By the taking of souvenirs, the body was often robbed of the one piece of information that might afford the remains a decent burial in a named grave. It is understandable that men hardened to the realities of war would not think twice about taking possessions from the dead when life itself was placed at such low value, particularly enemy dead. A valuable ring, an engraved watch would be looted by someone else so, with that knowledge, it was easy to justify getting in there first.
In early 1916, Jenny Felton received a pocket book containing the last will and testament of her dead husband,
Corporal Alfred Felton. Felton, the London building contractor serving with the 9th East Surrey Regiment, was reported missing during the attack made at Loos in September 1915, the same attack in which Captain Wilfred Birt had been mortally wounded.
Felton’s body had been found by a German soldier named Heine, who took the pocket book. Quite what Heine intended to do with it is an open question. Had he in fact killed Felton and, in the ‘time-honoured’ tradition of seeking a victor’s trophy, simply appropriated the book? Was it a souvenir taken from a body he happened to stumble across or did he intend to return it to the family? Whatever the answer, Heine took it to the grave for he was killed shortly afterwards and his property, including Felton’s pocket book, was sent to his wife, Frau Berta Heine, living in Schönebeck on the River Elbe.

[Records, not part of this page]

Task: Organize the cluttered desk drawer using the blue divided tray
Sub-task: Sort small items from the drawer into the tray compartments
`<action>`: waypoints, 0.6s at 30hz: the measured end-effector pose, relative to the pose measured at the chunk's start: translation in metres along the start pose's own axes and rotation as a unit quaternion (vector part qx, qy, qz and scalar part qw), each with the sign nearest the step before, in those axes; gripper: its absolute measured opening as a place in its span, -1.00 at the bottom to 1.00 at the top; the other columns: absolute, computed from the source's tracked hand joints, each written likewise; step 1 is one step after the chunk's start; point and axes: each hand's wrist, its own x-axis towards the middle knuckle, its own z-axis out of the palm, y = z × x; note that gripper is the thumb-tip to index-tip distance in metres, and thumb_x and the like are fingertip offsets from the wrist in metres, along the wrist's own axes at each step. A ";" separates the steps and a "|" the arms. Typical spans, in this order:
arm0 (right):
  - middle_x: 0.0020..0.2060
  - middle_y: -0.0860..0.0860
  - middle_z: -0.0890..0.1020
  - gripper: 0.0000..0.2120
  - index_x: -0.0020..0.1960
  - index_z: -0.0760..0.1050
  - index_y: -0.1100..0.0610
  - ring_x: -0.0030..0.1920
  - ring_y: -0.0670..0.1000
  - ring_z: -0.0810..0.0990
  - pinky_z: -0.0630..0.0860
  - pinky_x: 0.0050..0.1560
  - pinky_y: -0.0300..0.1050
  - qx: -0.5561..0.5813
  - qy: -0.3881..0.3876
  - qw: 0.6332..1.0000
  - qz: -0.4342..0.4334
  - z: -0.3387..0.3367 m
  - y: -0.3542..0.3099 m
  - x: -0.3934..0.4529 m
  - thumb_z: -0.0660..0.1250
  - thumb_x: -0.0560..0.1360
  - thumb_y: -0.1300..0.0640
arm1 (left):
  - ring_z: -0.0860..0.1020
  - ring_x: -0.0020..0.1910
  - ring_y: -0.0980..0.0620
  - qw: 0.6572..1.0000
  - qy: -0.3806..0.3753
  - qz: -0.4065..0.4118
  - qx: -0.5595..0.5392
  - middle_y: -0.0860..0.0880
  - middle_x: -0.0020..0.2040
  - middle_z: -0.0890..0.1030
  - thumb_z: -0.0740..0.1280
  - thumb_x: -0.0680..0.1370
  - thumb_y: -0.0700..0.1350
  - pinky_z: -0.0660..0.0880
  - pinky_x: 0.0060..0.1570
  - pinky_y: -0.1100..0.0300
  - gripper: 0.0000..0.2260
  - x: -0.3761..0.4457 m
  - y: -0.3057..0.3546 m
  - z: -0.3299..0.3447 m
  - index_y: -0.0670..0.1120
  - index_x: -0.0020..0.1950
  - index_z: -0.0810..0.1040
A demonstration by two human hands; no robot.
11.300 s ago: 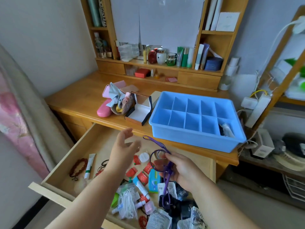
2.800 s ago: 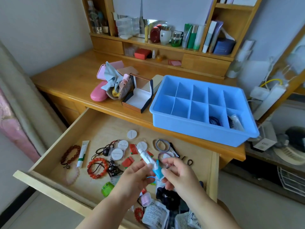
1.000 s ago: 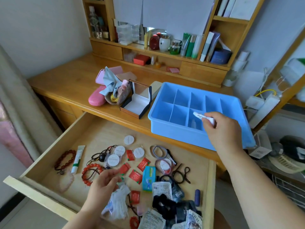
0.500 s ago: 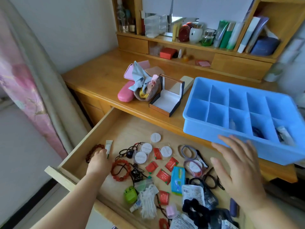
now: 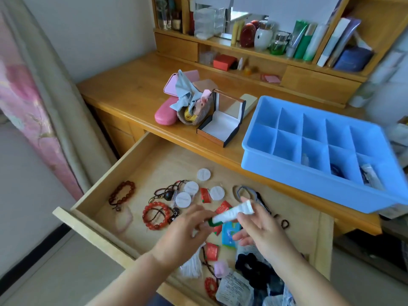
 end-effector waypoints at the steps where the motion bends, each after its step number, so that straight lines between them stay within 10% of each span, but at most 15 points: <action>1: -0.26 0.07 0.69 -0.82 0.14 0.50 0.02 -0.29 0.05 0.67 0.55 -0.27 -0.15 0.018 0.013 1.000 0.007 0.001 -0.004 -0.002 0.30 0.54 0.10 | 0.52 -0.08 0.24 1.000 -0.007 0.019 -0.019 0.19 -0.04 0.52 0.30 0.50 -0.06 0.43 -0.06 0.42 -0.77 -0.004 0.010 0.010 0.06 0.15 0.56; 6: -0.16 0.02 0.70 -0.83 -0.10 0.59 -0.01 -0.26 0.01 0.67 0.58 -0.24 -0.18 -0.015 0.125 0.983 -0.134 -0.033 -0.035 -0.019 0.23 0.56 0.06 | 0.53 0.04 0.27 0.995 0.070 -0.027 -0.062 0.27 0.11 0.50 0.31 0.52 0.08 0.45 0.07 0.39 -0.69 -0.011 0.007 0.025 0.06 0.25 0.53; 10: -0.14 -0.12 0.66 -0.72 0.03 0.51 -0.14 -0.14 -0.10 0.65 0.53 -0.13 -0.29 -0.110 0.307 0.893 -0.309 -0.098 -0.076 -0.018 0.07 0.58 -0.20 | 0.58 -0.07 0.14 0.980 0.128 -0.148 -0.023 0.10 0.00 0.60 0.37 0.51 -0.19 0.51 -0.05 0.23 -0.80 -0.012 -0.030 0.014 0.07 0.07 0.58; 18: 0.03 0.00 0.59 -0.50 0.00 0.51 0.01 0.17 0.11 0.48 0.29 0.16 0.04 -0.584 0.205 0.775 -0.128 -0.128 -0.064 0.040 -0.17 0.57 -0.16 | 0.56 -0.01 0.06 0.927 0.173 -0.320 -0.096 0.09 -0.02 0.61 0.30 0.54 -0.21 0.45 -0.02 0.17 -0.81 -0.007 -0.046 0.014 -0.01 0.08 0.60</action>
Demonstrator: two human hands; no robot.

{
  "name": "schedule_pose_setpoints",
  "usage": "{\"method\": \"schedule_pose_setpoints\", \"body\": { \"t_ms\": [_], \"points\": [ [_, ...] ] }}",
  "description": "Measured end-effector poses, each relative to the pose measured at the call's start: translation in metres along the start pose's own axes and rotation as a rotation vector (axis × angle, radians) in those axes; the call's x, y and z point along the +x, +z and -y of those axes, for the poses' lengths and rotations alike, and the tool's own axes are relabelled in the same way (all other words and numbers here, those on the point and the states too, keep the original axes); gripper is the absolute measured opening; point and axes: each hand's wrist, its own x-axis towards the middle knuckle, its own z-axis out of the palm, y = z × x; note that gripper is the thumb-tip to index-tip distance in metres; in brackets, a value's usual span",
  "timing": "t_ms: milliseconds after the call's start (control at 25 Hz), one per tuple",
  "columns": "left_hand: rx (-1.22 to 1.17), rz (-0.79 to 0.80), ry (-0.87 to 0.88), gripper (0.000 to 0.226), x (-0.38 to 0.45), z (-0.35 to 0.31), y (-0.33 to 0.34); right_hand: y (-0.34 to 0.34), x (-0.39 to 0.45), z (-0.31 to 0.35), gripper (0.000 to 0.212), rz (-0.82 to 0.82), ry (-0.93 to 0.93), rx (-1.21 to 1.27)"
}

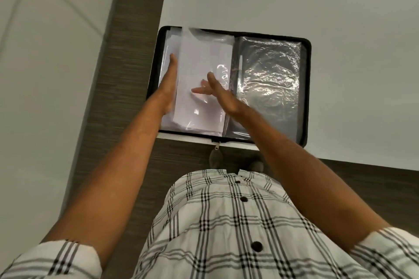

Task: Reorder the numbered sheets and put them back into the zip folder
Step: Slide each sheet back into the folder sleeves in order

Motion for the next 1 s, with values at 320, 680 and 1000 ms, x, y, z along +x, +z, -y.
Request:
{"method": "schedule_pose_setpoints", "body": {
  "t_ms": [320,680,1000],
  "points": [
    [1.017,-0.490,0.178,0.087,0.019,0.027,-0.027,0.012,0.013,-0.011,0.063,-0.021,-0.012,-0.336],
    [1.356,-0.046,0.492,0.063,0.031,0.048,0.066,-0.081,-0.040,-0.058,0.031,-0.498,-0.063,0.415],
    [1.327,0.179,0.723,0.053,0.051,0.038,0.260,-0.183,-0.127,-0.164,0.021,-0.909,0.068,0.195]
  ]
}}
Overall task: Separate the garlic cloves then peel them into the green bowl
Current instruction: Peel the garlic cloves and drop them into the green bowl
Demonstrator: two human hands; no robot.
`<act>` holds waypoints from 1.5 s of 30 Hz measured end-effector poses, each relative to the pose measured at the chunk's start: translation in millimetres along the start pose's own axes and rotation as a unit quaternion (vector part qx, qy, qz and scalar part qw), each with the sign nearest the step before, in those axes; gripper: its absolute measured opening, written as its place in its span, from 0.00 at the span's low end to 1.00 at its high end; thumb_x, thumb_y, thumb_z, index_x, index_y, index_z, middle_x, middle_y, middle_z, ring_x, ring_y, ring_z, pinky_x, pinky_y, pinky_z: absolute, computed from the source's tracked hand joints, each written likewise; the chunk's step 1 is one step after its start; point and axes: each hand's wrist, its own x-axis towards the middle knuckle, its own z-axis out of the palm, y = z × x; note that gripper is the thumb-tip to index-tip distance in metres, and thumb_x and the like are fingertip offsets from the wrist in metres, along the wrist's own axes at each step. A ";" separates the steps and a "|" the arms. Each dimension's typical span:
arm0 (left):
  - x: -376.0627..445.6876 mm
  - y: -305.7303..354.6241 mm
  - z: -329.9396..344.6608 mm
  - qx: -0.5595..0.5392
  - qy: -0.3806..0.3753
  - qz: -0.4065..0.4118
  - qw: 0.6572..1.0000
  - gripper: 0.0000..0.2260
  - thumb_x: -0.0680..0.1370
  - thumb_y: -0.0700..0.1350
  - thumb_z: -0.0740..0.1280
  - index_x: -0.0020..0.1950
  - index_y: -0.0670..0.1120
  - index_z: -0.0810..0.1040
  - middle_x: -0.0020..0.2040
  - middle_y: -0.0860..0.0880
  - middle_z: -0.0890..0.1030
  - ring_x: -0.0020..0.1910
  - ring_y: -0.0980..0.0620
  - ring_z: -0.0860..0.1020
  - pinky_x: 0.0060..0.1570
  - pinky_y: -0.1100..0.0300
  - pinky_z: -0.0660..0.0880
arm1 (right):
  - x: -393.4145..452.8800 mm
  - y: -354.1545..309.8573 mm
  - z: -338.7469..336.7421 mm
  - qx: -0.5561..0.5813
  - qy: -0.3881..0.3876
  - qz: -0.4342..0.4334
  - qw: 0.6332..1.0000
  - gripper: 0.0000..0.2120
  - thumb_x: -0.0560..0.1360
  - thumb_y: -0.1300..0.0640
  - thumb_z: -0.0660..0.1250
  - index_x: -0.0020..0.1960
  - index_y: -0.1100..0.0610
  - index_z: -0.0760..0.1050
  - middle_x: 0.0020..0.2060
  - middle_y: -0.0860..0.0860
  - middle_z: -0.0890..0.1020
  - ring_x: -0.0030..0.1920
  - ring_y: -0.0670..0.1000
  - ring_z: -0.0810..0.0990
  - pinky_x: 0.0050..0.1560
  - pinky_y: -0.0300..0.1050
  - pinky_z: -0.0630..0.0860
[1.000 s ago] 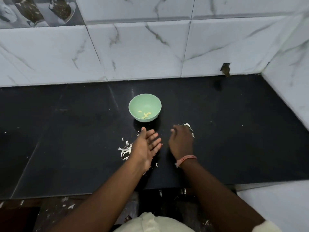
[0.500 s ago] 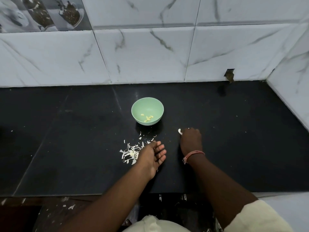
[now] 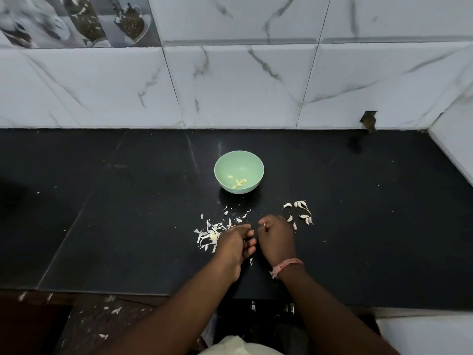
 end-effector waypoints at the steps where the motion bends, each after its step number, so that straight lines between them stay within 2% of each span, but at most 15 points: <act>1: 1.6 -1.1 -1.7 0.001 0.002 0.003 1.000 0.08 0.83 0.40 0.62 0.55 0.45 0.80 0.40 0.50 0.80 0.35 0.54 0.78 0.37 0.62 0.77 | -0.8 -1.2 0.2 0.006 -0.006 0.018 1.000 0.07 0.75 0.66 0.67 0.49 0.62 0.84 0.46 0.58 0.85 0.48 0.57 0.82 0.51 0.46 0.75; 4: 5.2 -4.2 -6.8 0.003 0.003 0.012 1.000 0.09 0.83 0.40 0.61 0.57 0.44 0.80 0.40 0.50 0.81 0.34 0.54 0.78 0.36 0.62 0.77 | 2.8 1.7 -1.8 -0.070 -0.051 -0.010 0.996 0.07 0.78 0.64 0.65 0.49 0.63 0.83 0.45 0.59 0.85 0.48 0.60 0.83 0.49 0.48 0.76; 7: 8.4 -5.0 -10.7 0.008 0.004 0.023 1.000 0.10 0.83 0.39 0.60 0.59 0.43 0.79 0.41 0.49 0.81 0.35 0.53 0.77 0.37 0.62 0.77 | 1.1 2.0 -4.8 -0.183 -0.091 -0.063 0.977 0.08 0.81 0.61 0.62 0.47 0.61 0.78 0.47 0.59 0.82 0.49 0.59 0.81 0.43 0.46 0.66; 11: 14.2 -3.9 -10.1 0.022 0.000 0.049 0.999 0.09 0.83 0.36 0.60 0.58 0.39 0.79 0.42 0.46 0.80 0.36 0.53 0.76 0.38 0.61 0.76 | -3.3 -0.2 -2.0 -0.246 -0.116 -0.103 0.957 0.09 0.83 0.61 0.60 0.56 0.63 0.78 0.55 0.60 0.80 0.57 0.60 0.79 0.52 0.49 0.71; 15: 21.1 -2.9 -7.4 0.058 0.005 0.072 0.996 0.07 0.81 0.36 0.63 0.53 0.41 0.81 0.41 0.42 0.84 0.37 0.50 0.79 0.39 0.60 0.76 | 1.2 -10.7 0.0 -0.299 -0.161 -0.133 0.931 0.13 0.82 0.65 0.58 0.64 0.61 0.75 0.61 0.58 0.77 0.62 0.58 0.77 0.60 0.48 0.72; 17: 26.4 -5.2 -7.2 0.088 -0.002 0.075 0.993 0.08 0.81 0.38 0.64 0.53 0.42 0.83 0.44 0.39 0.85 0.41 0.47 0.81 0.44 0.56 0.77 | 5.6 -12.6 1.6 -0.303 -0.173 -0.132 0.928 0.13 0.82 0.64 0.58 0.62 0.61 0.77 0.60 0.58 0.78 0.61 0.58 0.77 0.59 0.49 0.73; 19: 30.3 -7.0 -6.9 0.103 -0.005 0.082 0.991 0.08 0.81 0.39 0.64 0.53 0.43 0.84 0.46 0.40 0.86 0.42 0.47 0.81 0.47 0.53 0.77 | 9.4 -12.2 1.0 -0.281 -0.175 -0.121 0.936 0.11 0.81 0.61 0.61 0.57 0.59 0.80 0.56 0.57 0.80 0.57 0.58 0.80 0.54 0.49 0.74; 23: 36.3 -5.2 -7.0 0.104 -0.004 0.083 0.991 0.07 0.82 0.38 0.65 0.53 0.45 0.82 0.41 0.45 0.85 0.38 0.50 0.80 0.42 0.56 0.76 | 17.6 -6.3 -1.1 -0.219 -0.186 -0.101 0.952 0.08 0.79 0.58 0.65 0.47 0.56 0.83 0.45 0.57 0.83 0.43 0.56 0.79 0.43 0.45 0.70; 26: 37.5 -2.5 -7.9 0.116 -0.015 0.085 0.990 0.06 0.82 0.37 0.65 0.53 0.44 0.81 0.39 0.48 0.83 0.35 0.55 0.77 0.36 0.62 0.75 | 21.0 -1.0 1.5 -0.175 -0.162 -0.087 0.967 0.10 0.77 0.59 0.65 0.38 0.51 0.78 0.38 0.56 0.83 0.35 0.53 0.74 0.39 0.43 0.66; 29: 39.3 -2.4 -6.8 0.125 -0.021 0.086 0.988 0.07 0.82 0.37 0.64 0.55 0.42 0.81 0.41 0.46 0.85 0.35 0.53 0.79 0.34 0.63 0.75 | 17.6 2.5 7.4 -0.141 -0.114 -0.107 0.978 0.09 0.73 0.62 0.66 0.35 0.56 0.79 0.35 0.57 0.82 0.34 0.56 0.77 0.38 0.42 0.65; 32: 41.0 -4.7 -4.5 0.156 -0.027 0.109 0.981 0.07 0.80 0.39 0.67 0.54 0.45 0.84 0.45 0.46 0.87 0.43 0.45 0.84 0.46 0.53 0.80 | 18.3 6.8 10.7 -0.123 -0.087 -0.111 0.982 0.08 0.69 0.64 0.67 0.31 0.57 0.78 0.32 0.55 0.77 0.31 0.55 0.75 0.35 0.42 0.64; 35: 39.8 -8.5 -5.6 0.206 -0.036 0.132 0.969 0.11 0.73 0.48 0.71 0.54 0.48 0.85 0.47 0.50 0.88 0.50 0.47 0.85 0.57 0.49 0.80 | 19.5 12.1 13.5 -0.109 -0.058 -0.114 0.986 0.09 0.67 0.60 0.62 0.29 0.57 0.76 0.31 0.52 0.72 0.29 0.52 0.70 0.32 0.43 0.62; 39: 40.6 -11.1 -6.2 0.213 -0.033 0.149 0.965 0.07 0.79 0.40 0.70 0.54 0.47 0.86 0.45 0.50 0.87 0.45 0.52 0.84 0.53 0.55 0.79 | 11.7 18.6 14.2 -0.075 -0.013 -0.133 0.988 0.12 0.70 0.58 0.62 0.29 0.57 0.73 0.29 0.52 0.72 0.28 0.52 0.71 0.30 0.45 0.62; 42: 40.3 -11.4 -4.9 0.219 -0.030 0.155 0.963 0.08 0.79 0.39 0.69 0.54 0.48 0.86 0.46 0.50 0.87 0.43 0.54 0.83 0.51 0.56 0.78 | 14.3 22.4 16.1 -0.079 0.012 -0.142 0.987 0.11 0.70 0.59 0.63 0.29 0.57 0.73 0.29 0.52 0.72 0.29 0.53 0.71 0.32 0.47 0.62; 45: 38.7 -11.1 -2.2 0.221 -0.023 0.155 0.963 0.08 0.79 0.40 0.69 0.52 0.49 0.86 0.44 0.50 0.87 0.41 0.54 0.82 0.48 0.57 0.77 | 11.5 23.9 16.8 -0.092 0.019 -0.176 0.980 0.12 0.70 0.57 0.59 0.31 0.58 0.75 0.30 0.52 0.72 0.31 0.54 0.72 0.29 0.46 0.67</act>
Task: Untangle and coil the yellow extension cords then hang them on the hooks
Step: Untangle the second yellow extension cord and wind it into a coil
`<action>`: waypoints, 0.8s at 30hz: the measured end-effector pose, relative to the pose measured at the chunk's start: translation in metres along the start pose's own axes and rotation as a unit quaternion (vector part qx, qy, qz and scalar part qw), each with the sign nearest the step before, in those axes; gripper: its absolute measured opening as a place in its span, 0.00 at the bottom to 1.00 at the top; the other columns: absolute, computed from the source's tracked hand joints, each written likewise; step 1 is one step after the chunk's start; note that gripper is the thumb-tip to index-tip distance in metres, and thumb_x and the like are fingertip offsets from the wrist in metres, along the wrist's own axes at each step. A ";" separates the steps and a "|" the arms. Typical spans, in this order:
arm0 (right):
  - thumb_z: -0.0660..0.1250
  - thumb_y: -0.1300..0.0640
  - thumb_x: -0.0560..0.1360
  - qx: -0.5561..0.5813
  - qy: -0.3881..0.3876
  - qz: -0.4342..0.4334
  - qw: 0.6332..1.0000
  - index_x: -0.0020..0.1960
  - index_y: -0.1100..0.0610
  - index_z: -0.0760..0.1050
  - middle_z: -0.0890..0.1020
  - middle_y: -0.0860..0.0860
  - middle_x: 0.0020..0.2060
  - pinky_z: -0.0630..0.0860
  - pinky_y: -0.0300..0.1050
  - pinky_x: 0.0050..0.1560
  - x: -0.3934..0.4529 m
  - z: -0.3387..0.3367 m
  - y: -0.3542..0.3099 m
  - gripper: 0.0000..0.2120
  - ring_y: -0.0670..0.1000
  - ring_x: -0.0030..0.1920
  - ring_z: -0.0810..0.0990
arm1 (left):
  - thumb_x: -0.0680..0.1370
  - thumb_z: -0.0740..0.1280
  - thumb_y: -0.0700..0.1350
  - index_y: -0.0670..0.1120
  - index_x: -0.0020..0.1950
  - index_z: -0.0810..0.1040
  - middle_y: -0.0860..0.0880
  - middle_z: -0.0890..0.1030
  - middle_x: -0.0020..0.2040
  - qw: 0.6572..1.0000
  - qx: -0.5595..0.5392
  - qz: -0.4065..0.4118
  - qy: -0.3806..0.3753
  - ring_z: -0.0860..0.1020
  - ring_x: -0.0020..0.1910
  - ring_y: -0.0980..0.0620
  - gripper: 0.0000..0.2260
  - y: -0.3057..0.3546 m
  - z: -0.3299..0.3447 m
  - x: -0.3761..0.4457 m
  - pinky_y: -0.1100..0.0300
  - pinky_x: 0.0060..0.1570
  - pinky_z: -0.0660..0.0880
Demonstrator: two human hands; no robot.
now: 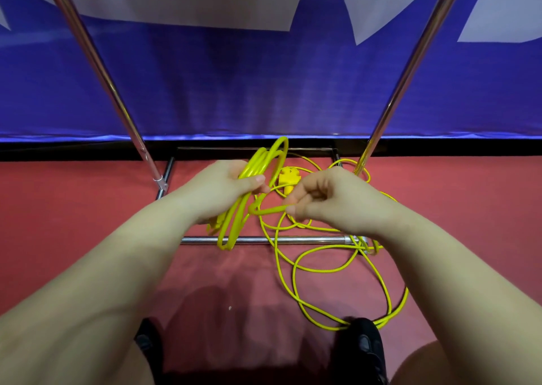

It was Frau Heine who forwarded the last will and testament to Jenny Felton, via the United States Legation, asking for reimbursement of the two marks eighty pfennigs postal charges. These were met from a relief fund with a conveyance of thanks from the Felton family for Frau Heine’s ‘kindly action’. Did Jenny Felton ever understand that Heine might, in fact, have cost her husband the dignity of a known grave? Felton’s body was never identified and he is remembered on the Loos Memorial to the Missing.